For comparison, a "fourth," the frequency span from A down to E, should be in a ratio of 4 to 3, or 1.3333... and in our Western scale, it lands on 1.3348. Damn close... only 2 cents sharp. A "fifth" (E to B, the ultimate punk rock interval; one string over, 2 frets up) should be 3 to 2, or 1.5000, but it lands on 1.4983 in our scale... 2 cents flat. Fourths and fifths are definitely close enough for rock and roll.

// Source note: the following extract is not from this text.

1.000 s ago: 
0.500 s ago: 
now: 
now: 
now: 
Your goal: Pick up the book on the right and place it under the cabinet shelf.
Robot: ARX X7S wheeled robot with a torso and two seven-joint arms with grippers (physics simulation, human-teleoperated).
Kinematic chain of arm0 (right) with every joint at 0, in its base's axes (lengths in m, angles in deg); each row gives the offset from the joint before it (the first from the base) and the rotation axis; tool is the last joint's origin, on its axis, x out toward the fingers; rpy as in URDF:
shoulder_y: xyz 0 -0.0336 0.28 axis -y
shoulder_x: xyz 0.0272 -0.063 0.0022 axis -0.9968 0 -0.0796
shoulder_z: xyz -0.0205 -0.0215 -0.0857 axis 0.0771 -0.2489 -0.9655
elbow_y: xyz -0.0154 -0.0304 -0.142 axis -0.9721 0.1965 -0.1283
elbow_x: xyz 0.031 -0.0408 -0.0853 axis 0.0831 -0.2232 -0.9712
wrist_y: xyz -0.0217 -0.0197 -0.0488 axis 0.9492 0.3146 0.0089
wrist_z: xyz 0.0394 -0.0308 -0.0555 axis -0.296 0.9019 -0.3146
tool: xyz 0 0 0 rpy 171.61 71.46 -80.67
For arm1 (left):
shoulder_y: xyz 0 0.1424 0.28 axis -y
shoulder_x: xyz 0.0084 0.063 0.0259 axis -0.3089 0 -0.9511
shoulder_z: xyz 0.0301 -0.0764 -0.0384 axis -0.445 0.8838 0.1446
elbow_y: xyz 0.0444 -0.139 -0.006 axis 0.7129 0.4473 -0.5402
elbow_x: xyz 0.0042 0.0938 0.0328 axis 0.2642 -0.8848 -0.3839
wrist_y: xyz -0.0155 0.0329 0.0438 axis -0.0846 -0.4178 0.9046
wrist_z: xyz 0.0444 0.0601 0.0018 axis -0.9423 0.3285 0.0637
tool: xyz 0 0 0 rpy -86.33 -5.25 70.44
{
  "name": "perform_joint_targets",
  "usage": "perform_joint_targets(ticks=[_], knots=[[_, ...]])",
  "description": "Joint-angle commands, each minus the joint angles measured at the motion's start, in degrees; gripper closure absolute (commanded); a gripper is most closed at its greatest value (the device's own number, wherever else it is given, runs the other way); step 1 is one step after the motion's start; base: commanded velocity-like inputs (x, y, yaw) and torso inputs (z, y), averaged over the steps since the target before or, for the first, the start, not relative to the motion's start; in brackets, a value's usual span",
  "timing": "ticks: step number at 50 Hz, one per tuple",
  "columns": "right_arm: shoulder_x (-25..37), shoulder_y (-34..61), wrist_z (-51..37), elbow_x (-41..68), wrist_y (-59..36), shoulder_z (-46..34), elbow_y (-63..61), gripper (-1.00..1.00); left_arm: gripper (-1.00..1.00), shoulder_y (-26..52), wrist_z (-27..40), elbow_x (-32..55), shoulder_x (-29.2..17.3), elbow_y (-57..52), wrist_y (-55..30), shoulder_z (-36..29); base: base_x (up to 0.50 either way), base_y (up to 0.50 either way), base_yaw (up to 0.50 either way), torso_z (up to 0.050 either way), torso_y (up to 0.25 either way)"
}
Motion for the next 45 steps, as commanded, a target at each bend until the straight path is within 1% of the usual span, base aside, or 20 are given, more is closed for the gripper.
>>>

But... pile on a bunch of fuzz/distortion (which nakedly reveals tuning problems) and place those "third" notes right on the pesky first fret of the guitar, and you can have the ultimate homicidal-suicidal tuning nightmare. There's not much you can do. When a musician with a song including lots of first position complex chords notices this problem, he (and you) can go nuts trying to get his guitar in tune. There are actually chord progressions that simply cannot be played completely in tune on some guitars, period; you have to tune by ear for part of the chord progression, record it, then retune for the other part of the chord progression, and punch all those parts in... with very fast fingers. Or get another guitar... and hope!

You can try to suggest transposing the chord to some other part of the neck. Sometimes it works, if you can convince the musician. I had one client with a beat-to-hell Strat and a song with a first-position chord sequence that could not be tuned. No way, no how. We almost went insane, because he WOULD not use another guitar. It was a simple song, yet we spent hours trying to get a track done that did not sound horribly sour.

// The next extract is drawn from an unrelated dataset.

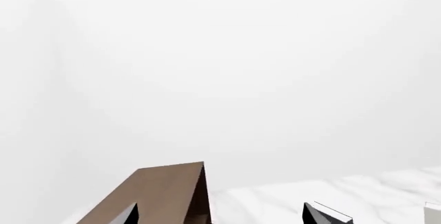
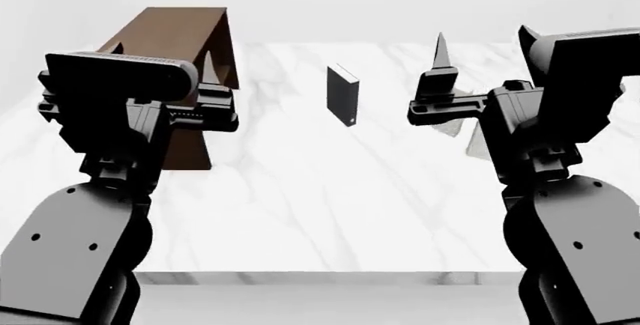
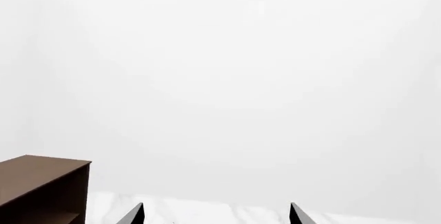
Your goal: Pick up the book on the right and place it under the cabinet shelf.
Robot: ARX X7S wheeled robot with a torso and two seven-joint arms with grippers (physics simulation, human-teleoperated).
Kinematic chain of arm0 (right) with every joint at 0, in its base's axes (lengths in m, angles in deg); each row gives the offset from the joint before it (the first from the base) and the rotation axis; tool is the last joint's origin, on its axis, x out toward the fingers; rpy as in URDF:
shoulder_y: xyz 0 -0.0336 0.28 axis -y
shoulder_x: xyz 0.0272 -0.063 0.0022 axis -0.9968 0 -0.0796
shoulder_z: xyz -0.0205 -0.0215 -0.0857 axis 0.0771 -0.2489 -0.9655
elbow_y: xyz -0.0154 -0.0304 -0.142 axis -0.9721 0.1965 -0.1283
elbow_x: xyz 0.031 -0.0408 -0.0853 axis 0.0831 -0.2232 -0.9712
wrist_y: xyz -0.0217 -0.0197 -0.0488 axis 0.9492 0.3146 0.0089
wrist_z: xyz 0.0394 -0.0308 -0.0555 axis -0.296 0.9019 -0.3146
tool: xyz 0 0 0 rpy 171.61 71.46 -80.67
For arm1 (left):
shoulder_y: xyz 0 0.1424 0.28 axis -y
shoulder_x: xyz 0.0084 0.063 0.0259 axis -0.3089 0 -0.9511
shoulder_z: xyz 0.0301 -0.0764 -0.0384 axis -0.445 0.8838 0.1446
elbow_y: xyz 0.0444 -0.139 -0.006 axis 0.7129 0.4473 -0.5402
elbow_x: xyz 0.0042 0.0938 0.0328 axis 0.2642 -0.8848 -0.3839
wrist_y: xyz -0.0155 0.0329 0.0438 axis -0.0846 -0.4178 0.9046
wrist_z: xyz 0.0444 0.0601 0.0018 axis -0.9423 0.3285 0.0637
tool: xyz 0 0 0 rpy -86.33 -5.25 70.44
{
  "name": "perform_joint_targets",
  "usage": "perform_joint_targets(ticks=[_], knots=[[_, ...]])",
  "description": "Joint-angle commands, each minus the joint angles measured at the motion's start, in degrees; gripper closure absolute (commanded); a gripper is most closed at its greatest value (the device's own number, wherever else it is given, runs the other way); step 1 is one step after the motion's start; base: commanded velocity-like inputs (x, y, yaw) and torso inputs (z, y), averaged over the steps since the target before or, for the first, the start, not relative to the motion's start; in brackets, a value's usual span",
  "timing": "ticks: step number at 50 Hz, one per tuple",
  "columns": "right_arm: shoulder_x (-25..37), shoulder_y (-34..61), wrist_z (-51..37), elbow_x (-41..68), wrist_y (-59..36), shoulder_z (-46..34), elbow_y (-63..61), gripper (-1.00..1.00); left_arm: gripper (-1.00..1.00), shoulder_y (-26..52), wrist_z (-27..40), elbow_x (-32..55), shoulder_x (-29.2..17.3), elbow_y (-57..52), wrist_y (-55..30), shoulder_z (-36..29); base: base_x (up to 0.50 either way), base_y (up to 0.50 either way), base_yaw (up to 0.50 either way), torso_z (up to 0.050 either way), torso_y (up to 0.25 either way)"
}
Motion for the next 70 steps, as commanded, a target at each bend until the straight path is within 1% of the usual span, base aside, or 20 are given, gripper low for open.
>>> perform_joint_targets(ticks=[1,11,16,37,60,70], knots=[[0.5,2.6,0.0,1.0,-2.7,0.5,-1.0,-1.00,-1.00,1.8,0.2,0.3,-0.3,-0.6,-1.0,-0.5,0.13,-0.23,0.00,0.000,0.000],[0.5,3.6,0.0,1.5,-2.9,0.8,-0.6,-1.00,-1.00,3.4,0.4,0.6,-0.5,-0.1,-1.6,-0.8,0.14,-0.19,0.00,0.000,0.000],[0.7,3.4,0.1,1.7,-1.9,1.3,0.1,-1.00,-1.00,2.7,0.4,1.0,-0.1,1.3,-0.1,0.1,0.16,-0.16,0.00,0.000,0.000],[0.9,4.3,-0.6,2.6,-3.2,1.2,-0.5,-1.00,-1.00,3.4,0.9,1.8,-0.5,0.3,-1.2,0.0,0.19,-0.15,0.00,0.000,0.000],[1.5,4.2,-1.1,2.9,-2.5,-0.5,-0.9,-1.00,-1.00,2.5,1.5,2.1,-1.3,0.3,-0.5,0.0,0.23,0.02,0.00,0.000,0.001],[1.5,4.3,-1.3,3.5,-2.6,-0.2,-1.2,-1.00,-1.00,3.7,1.7,2.7,-1.4,-0.5,-1.9,0.4,0.23,0.01,0.00,0.000,0.000]])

What could I do? Nothing... except try to learn why. That started me on the journey which led to this article. Thanks for reading, and good luck in the future... with all those keyboards, loops and samples! Hey, electric guitar's not dead, it just smells funny...

Kodiak3D
October 12th, 2009, 11:53 AM
Thanks for posting! I am a scientist, so that was actually rather fascinating. The basis of music is the physics of sound waves. I love reading about the science of what makes something sound good to the human ear.

Blaze
October 12th, 2009, 01:54 PM
Thanks for posting! I am a scientist, so that was actually rather fascinating. The basis of music is the physics of sound waves. I love reading about the science of what makes something sound good to the human ear.

Here s the complete article...

http://www.endino.com/archive/tuningnightmares.html

Rampant
October 13th, 2009, 04:16 AM
Cheerz dude.

This post made me feel all comfortable and warm and in harmony with the world. As a meticulous thinker with a life (nee Job) built around numbers, maths and engineering I feel good to know there is a reason. It's even better to be told what the reason is. Even if I don't remember it.

Relaxed :)

Robert
October 13th, 2009, 04:36 AM
That was interesting.

I have more tuning "issues" with the B string though, not the G string.

Jipes
October 13th, 2009, 04:57 AM
Very interesting post and of course as lot's of players I had my bunch of tuning nightmare but that's even more freaky when I pass form one Open tuning to another :crazyguy :thwap

kiteman
October 13th, 2009, 05:30 AM
I'm aware of the equal temperament tuning on a guitar. I just tune my As on the strings to the open A string. Fine tune with other octaves and I'm ready to go. :)

Goose
April 8th, 2010, 07:30 PM
If you guys liked the math and science behind this, checkout the resulting engineering!
http://www.truetemperament.com/site/index.php

Eric
April 9th, 2010, 02:34 PM
Wow, that was interesting, encouraging (to know I'm not the only one), depressing, and a whole bunch of other things. Good to know. Thanks for the article.